As states are determining how the results of alternate
assessments will be reported, the question arises as to how the results will be
presented in relation to the reports of their general assessments. This paper
presents six models that are currently in use or being considered to situate the
alternate assessment results within states’ reporting systems.
Issues that Have an Impact on Reporting Decisions
Several factors potentially could have an impact on
decisions about reporting alternate assessment results. The three addressed here
are among the more salient within the context of standards-based reform.
Statistical Soundness
There is quite a bit of controversy over the concept of
“statistically sound.” It is a discussion that relates to the soundness of the
scores on the assessment (reliability and validity), the aggregation of the
scores from alternate assessments with general assessments, and the aggregation
of scores from general assessments administered with standard and non-standard
administrations (see Thurlow & Wiener, 2000).

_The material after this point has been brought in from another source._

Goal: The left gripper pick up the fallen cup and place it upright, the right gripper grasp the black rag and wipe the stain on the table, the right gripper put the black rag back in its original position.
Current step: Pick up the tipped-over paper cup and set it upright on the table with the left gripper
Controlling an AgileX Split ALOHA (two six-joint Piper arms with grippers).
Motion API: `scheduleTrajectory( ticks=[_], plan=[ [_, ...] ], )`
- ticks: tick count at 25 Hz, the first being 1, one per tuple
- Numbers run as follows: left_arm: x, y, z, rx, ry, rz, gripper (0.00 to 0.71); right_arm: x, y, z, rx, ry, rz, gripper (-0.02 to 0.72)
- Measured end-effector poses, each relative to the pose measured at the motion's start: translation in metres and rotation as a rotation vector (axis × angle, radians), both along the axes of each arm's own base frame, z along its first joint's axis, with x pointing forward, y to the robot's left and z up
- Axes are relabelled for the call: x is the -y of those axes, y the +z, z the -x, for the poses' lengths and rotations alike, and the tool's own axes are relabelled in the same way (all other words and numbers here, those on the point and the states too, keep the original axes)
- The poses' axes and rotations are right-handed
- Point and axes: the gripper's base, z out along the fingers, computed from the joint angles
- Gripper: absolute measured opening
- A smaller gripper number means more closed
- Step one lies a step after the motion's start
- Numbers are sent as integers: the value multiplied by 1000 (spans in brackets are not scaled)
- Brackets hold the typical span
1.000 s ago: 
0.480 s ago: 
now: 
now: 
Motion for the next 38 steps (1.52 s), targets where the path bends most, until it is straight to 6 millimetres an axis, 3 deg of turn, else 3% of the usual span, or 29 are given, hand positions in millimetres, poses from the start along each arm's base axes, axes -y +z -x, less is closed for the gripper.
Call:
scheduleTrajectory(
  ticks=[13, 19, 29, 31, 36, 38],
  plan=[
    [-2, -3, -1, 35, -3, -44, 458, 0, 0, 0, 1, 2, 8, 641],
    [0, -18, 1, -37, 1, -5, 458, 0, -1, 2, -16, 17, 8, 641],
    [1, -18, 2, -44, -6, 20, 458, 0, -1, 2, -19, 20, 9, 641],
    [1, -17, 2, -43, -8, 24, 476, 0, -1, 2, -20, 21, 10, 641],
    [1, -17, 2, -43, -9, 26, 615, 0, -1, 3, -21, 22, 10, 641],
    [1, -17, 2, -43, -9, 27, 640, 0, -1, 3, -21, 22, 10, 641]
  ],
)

It is important to continue to address these issues. My
purpose here is not to explore the technical issues involved in the aggregation
of scores from alternate assessments with scores from general assessment, but
rather to identify different ways in which it could be done. Throughout this
discussion, however, it is important to recognize that the technical issues have
a significant impact on the discussion of how scores are reported. Still, even
when scores are determined not to be “statistically sound” or when it has been
determined that they will not be aggregated with other scores for reporting, the
federal mandates suggest that they be visible.
Purpose and Focus
There are numerous variables that have an impact on a
state’s decision about how scores will be reported. One is the purpose of the
assessment. Different types of reports may be used if the assessment will be
used for instructional programming rather than for accountability purposes, or
to compare schools.
Several types of reports are under discussion in many
states. The following four types exemplify some of the options states are
considering. One type of report includes all students on all assessments (100%
of the total student population). Another includes all students on the general
assessment with or without accommodations, and in some states, with non-standard
accommodations (approximately 98% of the total student population). A third type
shows all students with disabilities (approximately 10% of the total student
population) on all assessments. Last, the report may display the results of
students with disabilities on the alternate assessment, sometimes including
students in the general assessment with non-standard accommodations, or taking
off-level or out-of-level tests. There is almost as much variability in the
reports as there are states.
Embedded in the purpose of assessment are determinations
of what is assessed – the focus of the assessment. Some states, such as
Kentucky, South Carolina, Tennessee and Rhode Island, developed rubrics that
focus not only on student achievement but also directly evaluate programs
(Thompson & Thurlow, 2001). This is in contrast to states, such as Massachusetts
and Colorado, which have determined that student achievement will be the only
indicator of program quality or improvement. This focus of the assessment also
has an impact on how scores are reported.
Stakes
The consequences of the assessment bring other
considerations for reporting. A state that uses the assessment to determine
graduation or grade promotion will likely have different reporting requirements
than states with school or district-level consequences. At this time, two states
(Massachusetts and Ohio) are considering the use of their alternate assessments
as a way for students to earn a state diploma. Other states see the alternate
assessment as a path to a different certificate. In some states, the report
format reflects the decision that the skills required for proficiency on the
alternate assessment are at a lower level than the skills required for
proficiency on the general assessment.
This is the first year that most states will produce
reports on alternate assessments. Many approaches to reporting the results of
alternate assessments are emerging as states consider the purposes of their
assessments, the statistics involved, the requirements of their accountability
systems, the federal requirements, and the stakes attached. In viewing the
various approaches, there seem to be six models of reporting currently under
construction. While these models probably are not exhaustive, I present them
here to illustrate simply and graphically some of the options that exist at this
time.
All states have at least three levels of proficiency.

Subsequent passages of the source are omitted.